Throw Momma from the Train

An early scene in Throw Momma from the Train hits close to home.

Larry, the community college creative writing professor played by Billy Crystal, listens blankly as a student reads from her submarine story.

“Dive… DIVE,” yelled the captain through the thing. So the captain pressed a button, or something, and it dove. And the enemy was foiled again!”

I've been in my fair share writing classes and workshops. Believe me: this is only a slight exaggeration of the terrible writing one can encounter. Thankfully, I've never met anyone who has written anything as uncomfortable as “100 Women I Would Like to Pork.”
 
Directed by Danny DeVito, who also co-stars, Throw Momma from the Train works best in these moments and the little quirks of its characters. The main plot, inspired by Alfred Hitchcock's Strangers on a Train, gets bogged down and isn't as funny as it could have been.

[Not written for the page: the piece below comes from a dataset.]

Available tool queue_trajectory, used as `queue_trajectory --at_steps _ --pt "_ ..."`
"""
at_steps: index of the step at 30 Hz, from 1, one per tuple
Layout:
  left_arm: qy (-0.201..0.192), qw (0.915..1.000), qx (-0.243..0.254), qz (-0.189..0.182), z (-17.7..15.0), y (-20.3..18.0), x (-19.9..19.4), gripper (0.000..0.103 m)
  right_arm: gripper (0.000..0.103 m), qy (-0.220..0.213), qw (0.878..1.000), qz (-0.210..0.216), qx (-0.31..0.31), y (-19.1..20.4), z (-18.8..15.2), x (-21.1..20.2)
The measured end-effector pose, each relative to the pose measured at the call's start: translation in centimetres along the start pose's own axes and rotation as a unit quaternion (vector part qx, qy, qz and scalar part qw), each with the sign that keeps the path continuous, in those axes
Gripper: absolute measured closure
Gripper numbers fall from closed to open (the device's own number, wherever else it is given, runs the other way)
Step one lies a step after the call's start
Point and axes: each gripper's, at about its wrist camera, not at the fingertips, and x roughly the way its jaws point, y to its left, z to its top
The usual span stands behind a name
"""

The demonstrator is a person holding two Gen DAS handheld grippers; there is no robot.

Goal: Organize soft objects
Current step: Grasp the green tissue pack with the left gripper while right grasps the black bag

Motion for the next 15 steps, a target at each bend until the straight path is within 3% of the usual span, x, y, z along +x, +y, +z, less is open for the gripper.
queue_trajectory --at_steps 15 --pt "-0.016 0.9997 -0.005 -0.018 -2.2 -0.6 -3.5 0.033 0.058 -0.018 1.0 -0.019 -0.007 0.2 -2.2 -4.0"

Owen is a student in Larry's class. He lives with his mother (Anne Ramsay), a monstrous woman whom he fantasizes about murdering. Larry's ex-wife (Kate Mulgrew) supposedly ripped off his book and turned it into a best seller, and now Larry has writer's block.

After watching Strangers on a Train at Larry's suggestion, Owen gets the idea to have them swap murders: Owen kills Larry's ex and Larry kills Owen's mother. Naturally, the plan goes awry because Owen is a moron and Larry doesn't really want his ex dead.

The central conceit of Throw Momma from the Train is to take a dark, cynical crime story and have the mastermind be a sweet, dim-witted simpleton. Owen is child-like, easily distracted, and not always clear about what's going on.

When he sneaks into the ex's house to murder her, he has to wait for her to finish a tryst with a beach stud while he hides behind a couch. Bored, he reads a magazine. When Larry finally announces he will murder Momma, Owen asks him to bring him back a Chunky.

His relationship with Momma is something to behold. She's so cruel, she's funny. She berates him, accuses him of minor indiscretions for which she punishes him severely, and comes up with some colorful insults. Larry says it best: she's not a woman, she's the Terminator.

The movie works best when DeVito and Ramsay are on screen. Crystal is essentially the straight man, increasingly hysterical and unhinged. Without DeVito or Ramsay, he's given little to do except freak out, and after a while it grows tiresome, especially after he figures out what Owen's been up to.

The scenes with the police investigating the case, and interviewing Larry's other students don't really add anything or pay off. They're just kind of there, sort of like Larry's new beau Beth (Kim Greist), who all but vanishes from the movie once it gets going.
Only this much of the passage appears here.